=== DATA FOR THIS EXERCISE ===

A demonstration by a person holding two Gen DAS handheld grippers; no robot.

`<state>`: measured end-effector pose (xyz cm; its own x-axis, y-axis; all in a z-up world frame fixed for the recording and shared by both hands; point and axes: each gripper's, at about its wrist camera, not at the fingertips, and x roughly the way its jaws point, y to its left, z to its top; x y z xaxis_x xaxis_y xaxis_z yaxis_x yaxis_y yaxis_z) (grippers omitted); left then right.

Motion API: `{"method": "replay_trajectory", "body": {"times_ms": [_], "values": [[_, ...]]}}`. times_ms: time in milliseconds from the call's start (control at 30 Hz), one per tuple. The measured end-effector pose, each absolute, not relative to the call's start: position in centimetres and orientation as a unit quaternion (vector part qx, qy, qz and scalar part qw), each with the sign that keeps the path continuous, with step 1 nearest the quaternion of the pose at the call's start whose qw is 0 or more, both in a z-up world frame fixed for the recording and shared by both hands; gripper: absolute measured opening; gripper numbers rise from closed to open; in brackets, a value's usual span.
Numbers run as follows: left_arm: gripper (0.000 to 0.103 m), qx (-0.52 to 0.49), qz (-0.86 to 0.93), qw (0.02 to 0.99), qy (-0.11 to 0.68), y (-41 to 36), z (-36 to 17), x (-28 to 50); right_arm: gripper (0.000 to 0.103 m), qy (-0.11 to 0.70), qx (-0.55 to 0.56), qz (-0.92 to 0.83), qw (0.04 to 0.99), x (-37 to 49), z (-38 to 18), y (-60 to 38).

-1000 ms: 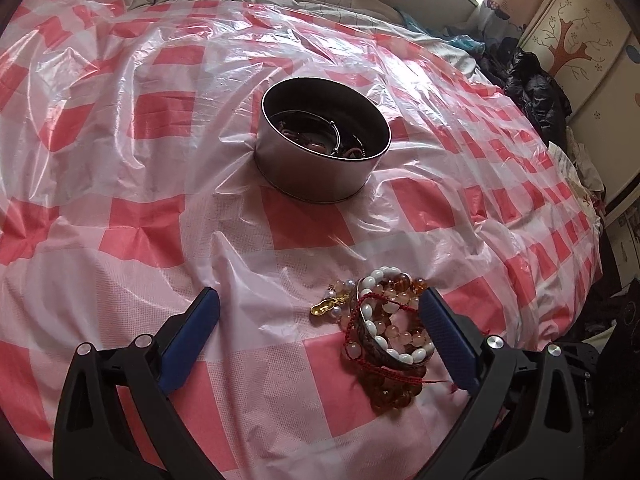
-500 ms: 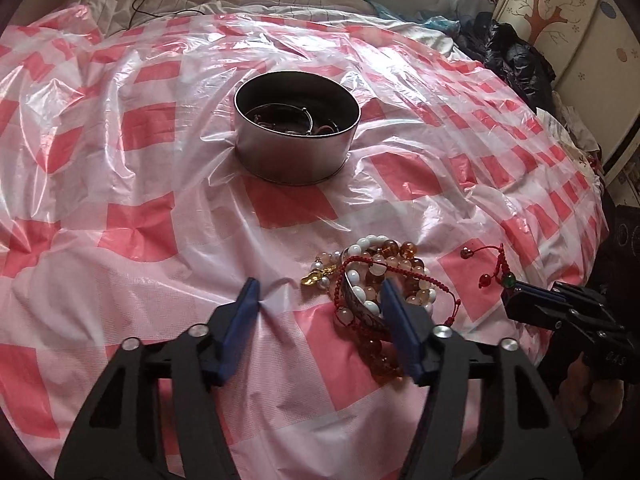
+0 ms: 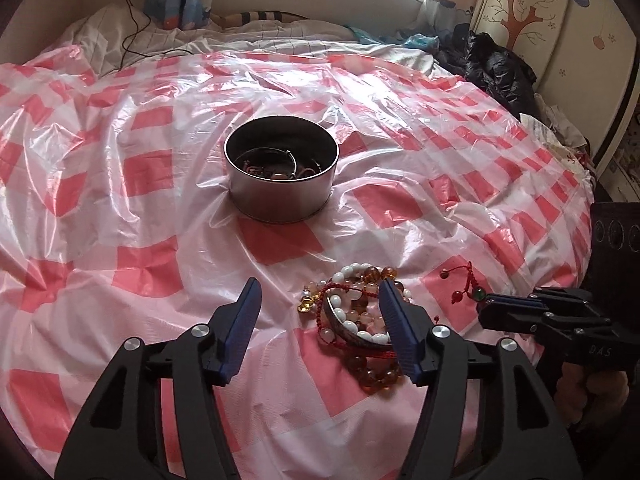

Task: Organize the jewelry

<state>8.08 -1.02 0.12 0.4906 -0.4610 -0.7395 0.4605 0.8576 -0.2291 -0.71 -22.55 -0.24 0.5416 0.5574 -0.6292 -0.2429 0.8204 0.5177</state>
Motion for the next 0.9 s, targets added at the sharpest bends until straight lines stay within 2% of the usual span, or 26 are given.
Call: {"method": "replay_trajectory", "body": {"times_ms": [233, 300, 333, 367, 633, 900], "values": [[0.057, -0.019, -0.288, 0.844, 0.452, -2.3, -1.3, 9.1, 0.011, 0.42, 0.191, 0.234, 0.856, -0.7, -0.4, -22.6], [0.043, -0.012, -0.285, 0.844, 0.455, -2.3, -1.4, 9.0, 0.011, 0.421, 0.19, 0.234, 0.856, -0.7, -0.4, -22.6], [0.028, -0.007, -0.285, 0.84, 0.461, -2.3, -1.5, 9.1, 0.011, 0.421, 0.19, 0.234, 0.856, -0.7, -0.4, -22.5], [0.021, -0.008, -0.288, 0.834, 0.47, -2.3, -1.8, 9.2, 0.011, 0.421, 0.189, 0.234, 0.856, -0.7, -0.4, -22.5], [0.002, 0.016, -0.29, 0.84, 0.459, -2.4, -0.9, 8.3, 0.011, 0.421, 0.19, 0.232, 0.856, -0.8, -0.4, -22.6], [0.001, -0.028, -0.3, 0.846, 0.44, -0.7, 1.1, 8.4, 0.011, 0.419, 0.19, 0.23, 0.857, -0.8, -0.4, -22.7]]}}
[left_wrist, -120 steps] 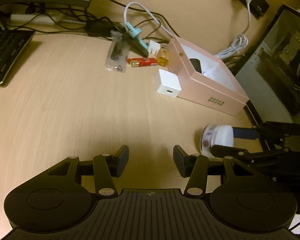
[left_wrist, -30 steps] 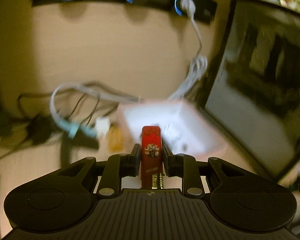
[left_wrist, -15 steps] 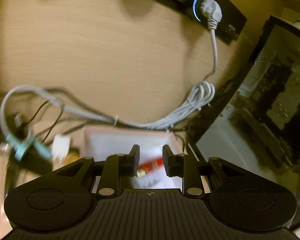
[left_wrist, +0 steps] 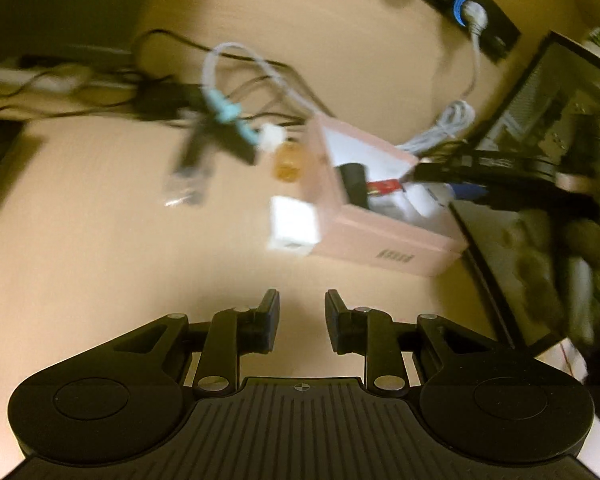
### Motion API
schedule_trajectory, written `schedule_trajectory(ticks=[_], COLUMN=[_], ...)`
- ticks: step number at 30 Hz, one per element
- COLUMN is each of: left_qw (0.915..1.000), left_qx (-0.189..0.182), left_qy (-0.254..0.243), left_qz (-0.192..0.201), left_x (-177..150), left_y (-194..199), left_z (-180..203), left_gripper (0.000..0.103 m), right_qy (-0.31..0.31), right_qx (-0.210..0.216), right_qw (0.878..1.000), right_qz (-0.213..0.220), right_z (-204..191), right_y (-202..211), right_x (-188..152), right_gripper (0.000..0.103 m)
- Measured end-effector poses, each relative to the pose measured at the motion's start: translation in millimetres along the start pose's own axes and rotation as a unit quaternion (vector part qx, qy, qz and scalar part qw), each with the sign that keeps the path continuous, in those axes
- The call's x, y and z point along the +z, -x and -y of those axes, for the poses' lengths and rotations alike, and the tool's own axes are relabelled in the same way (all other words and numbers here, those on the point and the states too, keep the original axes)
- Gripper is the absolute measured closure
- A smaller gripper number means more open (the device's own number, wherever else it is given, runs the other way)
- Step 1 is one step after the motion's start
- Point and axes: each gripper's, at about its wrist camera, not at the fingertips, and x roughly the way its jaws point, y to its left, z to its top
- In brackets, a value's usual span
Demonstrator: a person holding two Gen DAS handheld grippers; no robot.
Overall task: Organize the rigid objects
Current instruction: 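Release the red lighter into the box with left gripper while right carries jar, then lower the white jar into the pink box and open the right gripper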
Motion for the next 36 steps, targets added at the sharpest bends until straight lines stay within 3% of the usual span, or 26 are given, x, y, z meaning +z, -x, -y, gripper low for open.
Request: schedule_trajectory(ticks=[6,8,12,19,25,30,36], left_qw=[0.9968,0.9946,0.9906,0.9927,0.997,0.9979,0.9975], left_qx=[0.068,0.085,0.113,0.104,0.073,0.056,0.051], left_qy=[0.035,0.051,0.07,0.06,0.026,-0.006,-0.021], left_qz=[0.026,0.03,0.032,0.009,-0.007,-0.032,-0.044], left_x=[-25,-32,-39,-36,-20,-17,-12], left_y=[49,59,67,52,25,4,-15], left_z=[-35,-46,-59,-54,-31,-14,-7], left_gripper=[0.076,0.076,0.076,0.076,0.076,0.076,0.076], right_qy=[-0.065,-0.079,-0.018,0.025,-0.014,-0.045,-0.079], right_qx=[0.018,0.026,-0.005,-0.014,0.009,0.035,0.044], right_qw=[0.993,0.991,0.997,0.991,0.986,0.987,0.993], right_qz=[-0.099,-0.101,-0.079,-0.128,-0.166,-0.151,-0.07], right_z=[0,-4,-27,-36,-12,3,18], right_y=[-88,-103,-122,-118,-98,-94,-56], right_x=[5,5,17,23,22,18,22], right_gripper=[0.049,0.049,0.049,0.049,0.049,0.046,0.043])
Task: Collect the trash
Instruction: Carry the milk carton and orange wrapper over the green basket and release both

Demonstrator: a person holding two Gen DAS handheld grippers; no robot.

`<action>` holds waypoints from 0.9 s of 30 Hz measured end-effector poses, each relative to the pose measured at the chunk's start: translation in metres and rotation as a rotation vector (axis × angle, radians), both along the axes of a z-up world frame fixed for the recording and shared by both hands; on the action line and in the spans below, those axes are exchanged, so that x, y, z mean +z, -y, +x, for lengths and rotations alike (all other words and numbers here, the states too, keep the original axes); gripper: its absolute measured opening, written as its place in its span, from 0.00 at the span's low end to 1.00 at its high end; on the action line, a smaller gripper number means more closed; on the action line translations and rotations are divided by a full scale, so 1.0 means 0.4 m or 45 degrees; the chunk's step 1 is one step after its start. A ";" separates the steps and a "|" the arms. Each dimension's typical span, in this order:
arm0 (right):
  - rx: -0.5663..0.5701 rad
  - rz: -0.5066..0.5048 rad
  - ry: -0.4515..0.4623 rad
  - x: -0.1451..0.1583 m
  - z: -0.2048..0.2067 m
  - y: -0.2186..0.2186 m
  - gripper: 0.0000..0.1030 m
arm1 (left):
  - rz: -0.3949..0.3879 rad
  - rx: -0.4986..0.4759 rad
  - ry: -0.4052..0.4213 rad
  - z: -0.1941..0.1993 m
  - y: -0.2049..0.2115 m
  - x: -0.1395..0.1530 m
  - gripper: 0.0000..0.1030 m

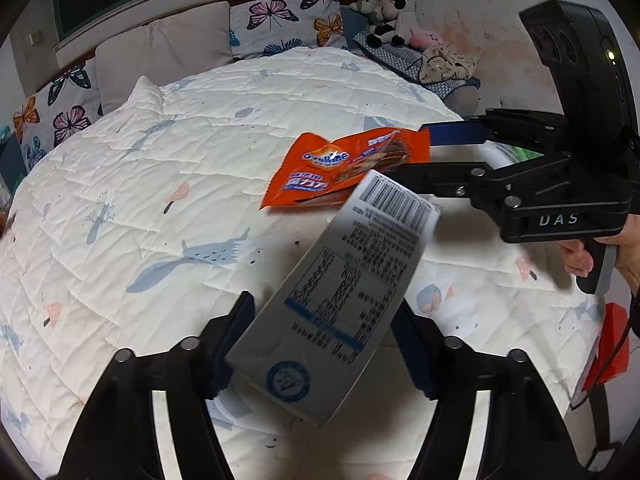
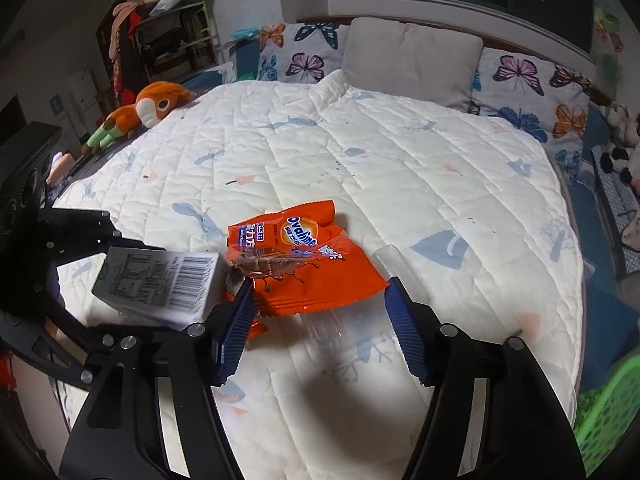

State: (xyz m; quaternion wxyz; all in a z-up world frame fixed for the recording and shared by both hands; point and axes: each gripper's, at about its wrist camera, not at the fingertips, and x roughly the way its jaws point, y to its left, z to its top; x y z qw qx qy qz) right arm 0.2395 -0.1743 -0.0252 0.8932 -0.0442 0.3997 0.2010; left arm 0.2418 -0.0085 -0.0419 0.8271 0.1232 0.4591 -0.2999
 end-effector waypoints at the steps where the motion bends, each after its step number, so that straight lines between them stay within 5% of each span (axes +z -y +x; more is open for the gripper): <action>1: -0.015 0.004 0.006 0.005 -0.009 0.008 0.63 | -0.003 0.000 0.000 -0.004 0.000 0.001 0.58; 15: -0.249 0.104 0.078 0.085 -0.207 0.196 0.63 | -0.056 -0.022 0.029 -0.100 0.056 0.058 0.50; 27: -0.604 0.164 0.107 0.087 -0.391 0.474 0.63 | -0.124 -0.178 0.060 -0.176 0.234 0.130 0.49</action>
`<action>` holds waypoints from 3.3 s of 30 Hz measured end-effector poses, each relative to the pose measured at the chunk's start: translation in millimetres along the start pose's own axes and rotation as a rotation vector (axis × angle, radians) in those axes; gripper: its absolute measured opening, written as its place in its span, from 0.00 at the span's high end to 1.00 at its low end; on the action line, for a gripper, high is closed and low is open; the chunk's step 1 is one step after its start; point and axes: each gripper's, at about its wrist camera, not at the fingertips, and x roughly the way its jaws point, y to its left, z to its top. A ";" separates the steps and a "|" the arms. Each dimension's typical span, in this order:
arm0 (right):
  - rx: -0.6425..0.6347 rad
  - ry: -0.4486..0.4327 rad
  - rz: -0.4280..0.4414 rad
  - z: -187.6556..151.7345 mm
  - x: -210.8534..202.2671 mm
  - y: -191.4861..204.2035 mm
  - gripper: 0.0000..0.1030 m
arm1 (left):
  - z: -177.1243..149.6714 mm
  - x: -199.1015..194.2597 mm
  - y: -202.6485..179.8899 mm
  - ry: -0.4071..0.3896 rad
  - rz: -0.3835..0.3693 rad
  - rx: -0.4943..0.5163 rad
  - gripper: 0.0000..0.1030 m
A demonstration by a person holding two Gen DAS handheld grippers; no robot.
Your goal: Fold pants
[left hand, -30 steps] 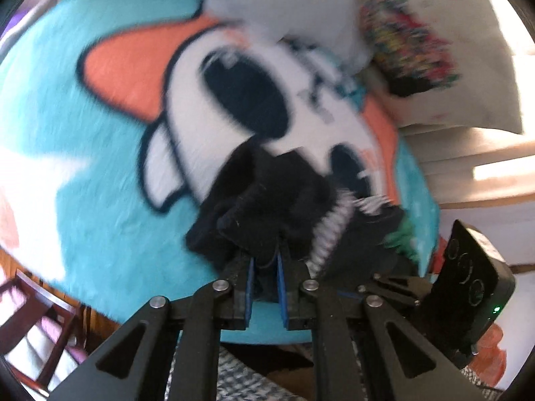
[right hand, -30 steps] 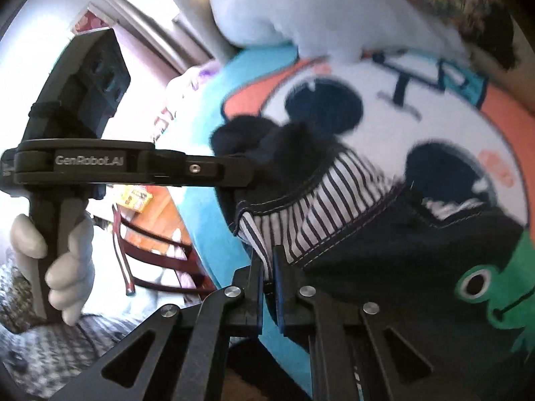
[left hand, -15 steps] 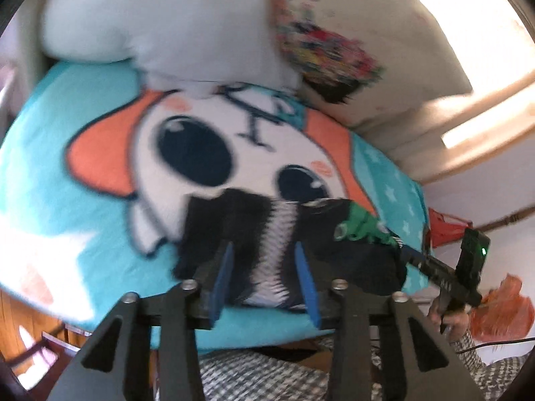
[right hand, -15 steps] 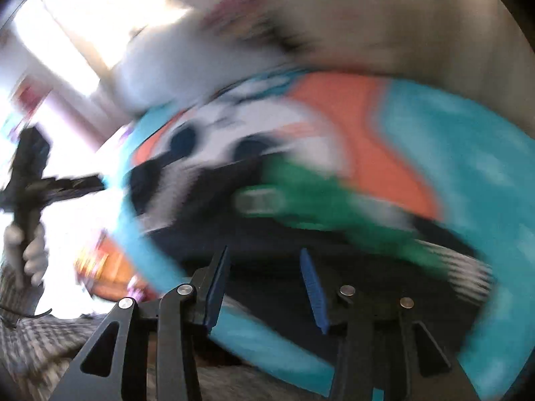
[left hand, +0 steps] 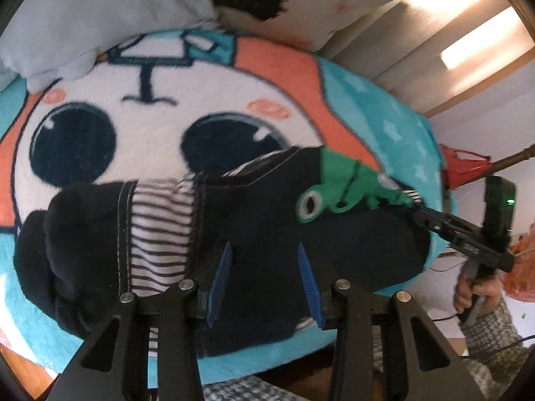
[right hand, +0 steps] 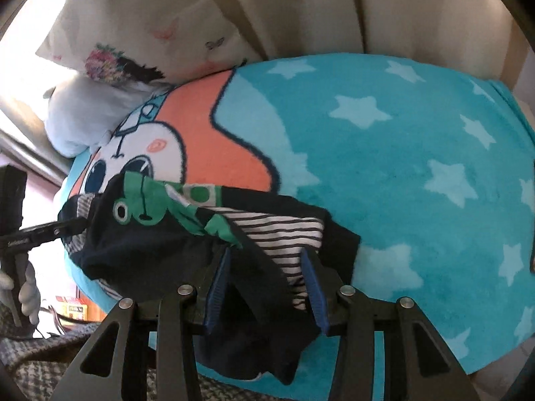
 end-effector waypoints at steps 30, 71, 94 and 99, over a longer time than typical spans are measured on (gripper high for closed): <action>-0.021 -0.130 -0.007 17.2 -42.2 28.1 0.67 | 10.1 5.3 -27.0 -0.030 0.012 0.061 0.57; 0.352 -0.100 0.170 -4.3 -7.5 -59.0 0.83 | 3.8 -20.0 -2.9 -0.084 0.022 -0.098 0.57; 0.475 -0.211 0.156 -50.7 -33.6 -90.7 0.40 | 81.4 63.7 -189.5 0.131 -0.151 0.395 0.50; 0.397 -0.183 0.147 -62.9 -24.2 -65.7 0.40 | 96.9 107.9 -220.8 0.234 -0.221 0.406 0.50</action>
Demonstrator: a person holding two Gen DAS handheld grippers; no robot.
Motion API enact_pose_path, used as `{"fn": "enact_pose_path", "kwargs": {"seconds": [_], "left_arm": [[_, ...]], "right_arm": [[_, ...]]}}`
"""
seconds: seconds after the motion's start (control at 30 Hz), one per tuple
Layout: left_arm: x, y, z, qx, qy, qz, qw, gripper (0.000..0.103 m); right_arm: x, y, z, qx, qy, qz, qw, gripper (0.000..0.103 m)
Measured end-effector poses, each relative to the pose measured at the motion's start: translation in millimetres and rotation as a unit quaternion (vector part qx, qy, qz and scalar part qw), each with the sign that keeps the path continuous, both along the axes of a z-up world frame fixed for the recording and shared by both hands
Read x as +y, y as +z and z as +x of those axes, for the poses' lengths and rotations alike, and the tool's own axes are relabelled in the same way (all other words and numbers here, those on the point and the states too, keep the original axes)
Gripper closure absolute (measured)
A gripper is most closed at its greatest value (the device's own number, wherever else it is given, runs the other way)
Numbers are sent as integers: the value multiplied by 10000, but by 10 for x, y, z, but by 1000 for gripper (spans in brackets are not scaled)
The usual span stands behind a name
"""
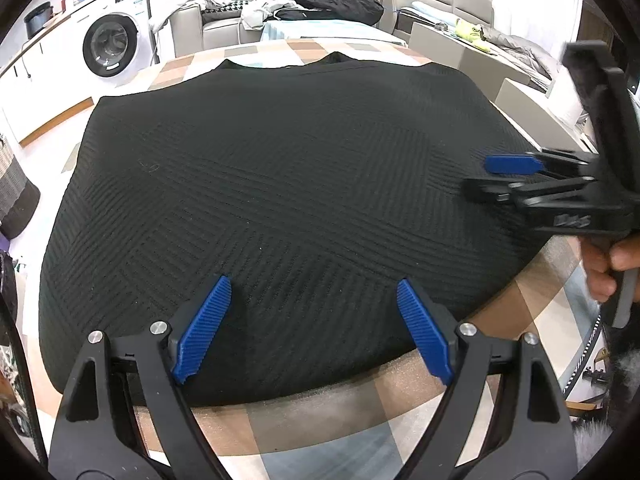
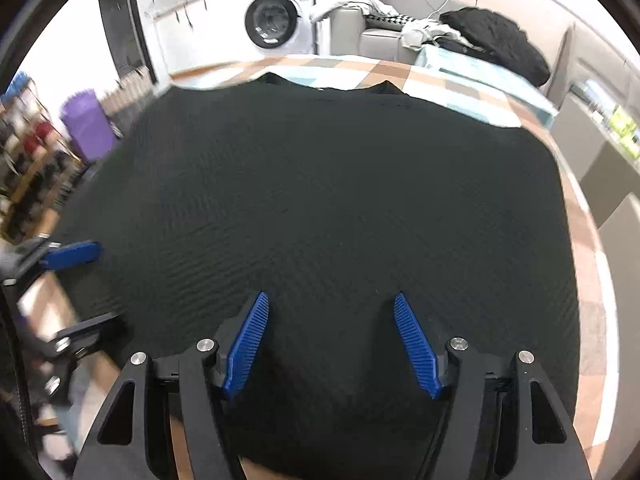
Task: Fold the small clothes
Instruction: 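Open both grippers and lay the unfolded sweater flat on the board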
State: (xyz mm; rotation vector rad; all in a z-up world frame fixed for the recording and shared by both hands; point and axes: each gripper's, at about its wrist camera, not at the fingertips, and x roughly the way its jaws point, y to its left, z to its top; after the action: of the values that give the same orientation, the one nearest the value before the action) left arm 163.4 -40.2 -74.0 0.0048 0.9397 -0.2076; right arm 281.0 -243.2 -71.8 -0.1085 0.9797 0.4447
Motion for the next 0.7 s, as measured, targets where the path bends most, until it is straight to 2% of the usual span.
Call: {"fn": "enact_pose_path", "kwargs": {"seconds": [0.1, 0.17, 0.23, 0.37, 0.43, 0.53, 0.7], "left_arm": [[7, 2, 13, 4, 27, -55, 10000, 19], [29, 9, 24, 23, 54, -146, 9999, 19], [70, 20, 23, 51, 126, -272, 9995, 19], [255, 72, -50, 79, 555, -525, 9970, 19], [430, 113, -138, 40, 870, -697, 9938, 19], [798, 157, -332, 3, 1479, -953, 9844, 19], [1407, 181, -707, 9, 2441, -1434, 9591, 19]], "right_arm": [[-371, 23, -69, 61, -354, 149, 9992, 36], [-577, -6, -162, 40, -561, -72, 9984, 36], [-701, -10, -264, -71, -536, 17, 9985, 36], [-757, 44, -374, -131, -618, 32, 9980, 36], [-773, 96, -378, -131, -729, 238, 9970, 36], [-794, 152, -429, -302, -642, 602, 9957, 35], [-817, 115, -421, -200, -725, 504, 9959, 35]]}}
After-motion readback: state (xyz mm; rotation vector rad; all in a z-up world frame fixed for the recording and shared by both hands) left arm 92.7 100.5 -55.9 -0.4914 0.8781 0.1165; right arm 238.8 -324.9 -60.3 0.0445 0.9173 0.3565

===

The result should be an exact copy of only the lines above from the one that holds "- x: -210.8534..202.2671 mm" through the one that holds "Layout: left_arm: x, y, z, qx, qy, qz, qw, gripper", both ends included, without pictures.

  - x: -210.8534..202.2671 mm
  - y: -191.4861..204.2035 mm
  - gripper: 0.0000..0.1030 m
arm1 (left):
  - z: -177.1243..149.6714 mm
  - x: -199.1015..194.2597 mm
  - y: -202.6485..179.8899 mm
  - ry: -0.4071..0.3896 rad
  - rz: -0.3835..0.3693 rad
  - rx: -0.4943..0.5163 rad
  - gripper: 0.0000..0.1030 m
A demonstration by a person holding two Gen DAS handheld grippers; no robot.
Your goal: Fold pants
[left hand, -30 steps] 
[right hand, -30 steps] 
[left hand, -15 steps] 
[right hand, -15 steps] 
[left hand, +0 steps] 
[right hand, +0 steps] 
 end-effector waypoints at steps 30, 71, 94 and 99, over a longer time than typical spans are measured on (gripper high for closed): <action>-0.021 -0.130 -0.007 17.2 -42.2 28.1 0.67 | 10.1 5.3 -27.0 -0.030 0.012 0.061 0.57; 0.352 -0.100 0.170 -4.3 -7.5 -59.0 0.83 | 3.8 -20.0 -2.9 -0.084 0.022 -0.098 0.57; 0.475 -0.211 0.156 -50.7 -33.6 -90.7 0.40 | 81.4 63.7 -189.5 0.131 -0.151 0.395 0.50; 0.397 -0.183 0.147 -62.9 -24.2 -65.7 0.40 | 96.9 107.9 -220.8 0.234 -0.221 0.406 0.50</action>
Demonstrator: a person holding two Gen DAS handheld grippers; no robot.
Motion API enact_pose_path, used as `{"fn": "enact_pose_path", "kwargs": {"seconds": [_], "left_arm": [[_, ...]], "right_arm": [[_, ...]]}}`
"""
seconds: seconds after the motion's start (control at 30 Hz), one per tuple
Layout: left_arm: x, y, z, qx, qy, qz, qw, gripper (0.000..0.103 m); right_arm: x, y, z, qx, qy, qz, qw, gripper (0.000..0.103 m)

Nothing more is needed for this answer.